In regard to change brought about simply as a by-product of existing in the global environment, leaders need to have their change radar switched on at all times. Leaders must cultivate a conscious awareness of events and circumstances around them that will impact upon themselves and the people within their organization. There needs to be time taken to contemplate potential shifts from stimuli to their organization. Effective leaders need to regularly analyse their organizations for circumstances that could negatively impact upon their staff and prepare them to navigate positively through to success.

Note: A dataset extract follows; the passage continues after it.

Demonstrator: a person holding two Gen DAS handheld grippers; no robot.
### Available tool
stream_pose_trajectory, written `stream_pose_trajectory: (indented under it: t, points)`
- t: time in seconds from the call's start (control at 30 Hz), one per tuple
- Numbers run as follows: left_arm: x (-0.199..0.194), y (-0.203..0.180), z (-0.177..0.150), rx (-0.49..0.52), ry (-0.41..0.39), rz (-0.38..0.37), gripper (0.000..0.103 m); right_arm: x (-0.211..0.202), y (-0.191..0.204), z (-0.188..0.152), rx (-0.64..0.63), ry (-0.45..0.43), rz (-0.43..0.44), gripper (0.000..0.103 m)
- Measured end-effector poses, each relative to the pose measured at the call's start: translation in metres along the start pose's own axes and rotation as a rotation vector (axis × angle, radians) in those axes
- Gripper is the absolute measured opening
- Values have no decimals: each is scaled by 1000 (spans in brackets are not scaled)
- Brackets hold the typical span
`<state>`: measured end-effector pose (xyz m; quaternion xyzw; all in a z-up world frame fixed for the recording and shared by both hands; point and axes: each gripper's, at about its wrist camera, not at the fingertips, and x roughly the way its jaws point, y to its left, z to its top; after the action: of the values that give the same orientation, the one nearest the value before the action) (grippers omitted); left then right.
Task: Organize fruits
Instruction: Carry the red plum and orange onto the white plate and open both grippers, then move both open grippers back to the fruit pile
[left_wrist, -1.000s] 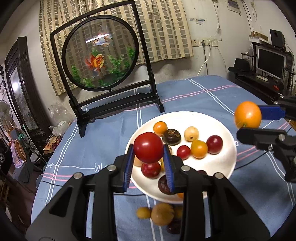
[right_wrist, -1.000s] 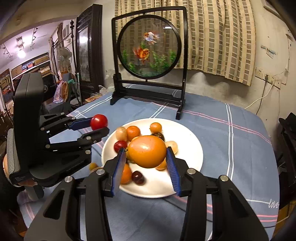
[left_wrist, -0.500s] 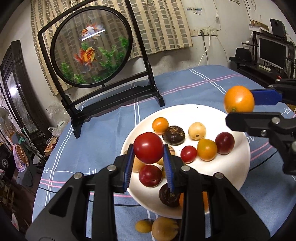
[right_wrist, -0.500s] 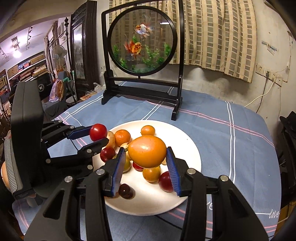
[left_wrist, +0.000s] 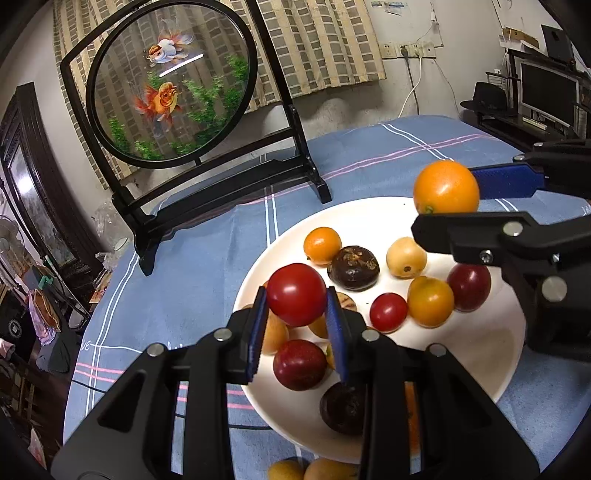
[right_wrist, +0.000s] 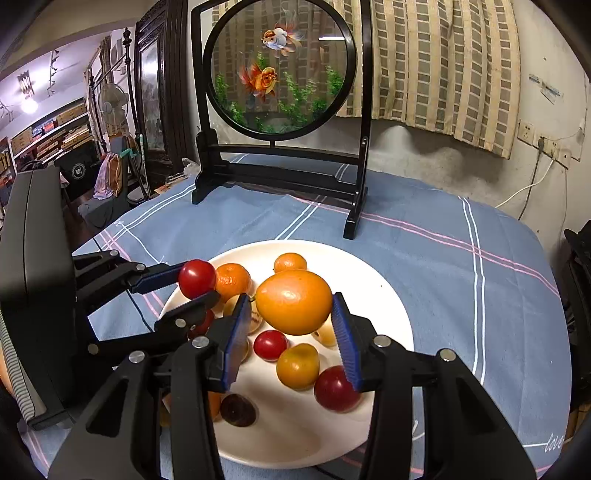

I have found that oft-times leaders do not distinguish between ‘change’ and ‘transition’. Change refers to the alteration of circumstances around us from our external environment, whereas transition is the internal experience that people undergo as a result of external change. The key here is to realize that change can be implemented quite rapidly, but people can vary significantly in their capacity to catch up with the changes. This is where leaders need to be aware of factors such as: spectrum of early to late adopters, values alignment, role impact, change credibility, work demand, previous change disappointments, personal/social impact, career path, loss of perceived benefits and constant open communication.

In conclusion, to be a successful change-agent one needs to keep cultivating a number of competencies. Leaders need to keep alert to the constant shifts occurring around them and preparing others to navigate the terrain. They must increase their capacity to plan change initiatives, along with contingencies more effectively. Leaders need to appropriately involve others according to their levels of influence, in discussions, decisions and the necessary information required for successful implementation. Effective leaders cast a clear motivating and engaging vision worthy of investment for others to engage their energies. Quality change-agents acknowledge the positive contribution of past approaches and reveal how they are no longer appropriate in achieving optimum outcomes. And finally, Effective leaders create a positive environment, listening, coaching, supporting, modelling and discussing with individuals their journey through the change/s.

Author's Bio: 

David Allan has a Master of Business degree and is the Managing Director of Advance Lifestyle Development an executive coaching company that focuses on developing leaders and maintaining balance. David has delivered training in: coaching skills, effective leadership, strategic management, delegation, time management, team building, change management, conflict resolution, communication, overcoming procrastination, emotional intelligence, and project management.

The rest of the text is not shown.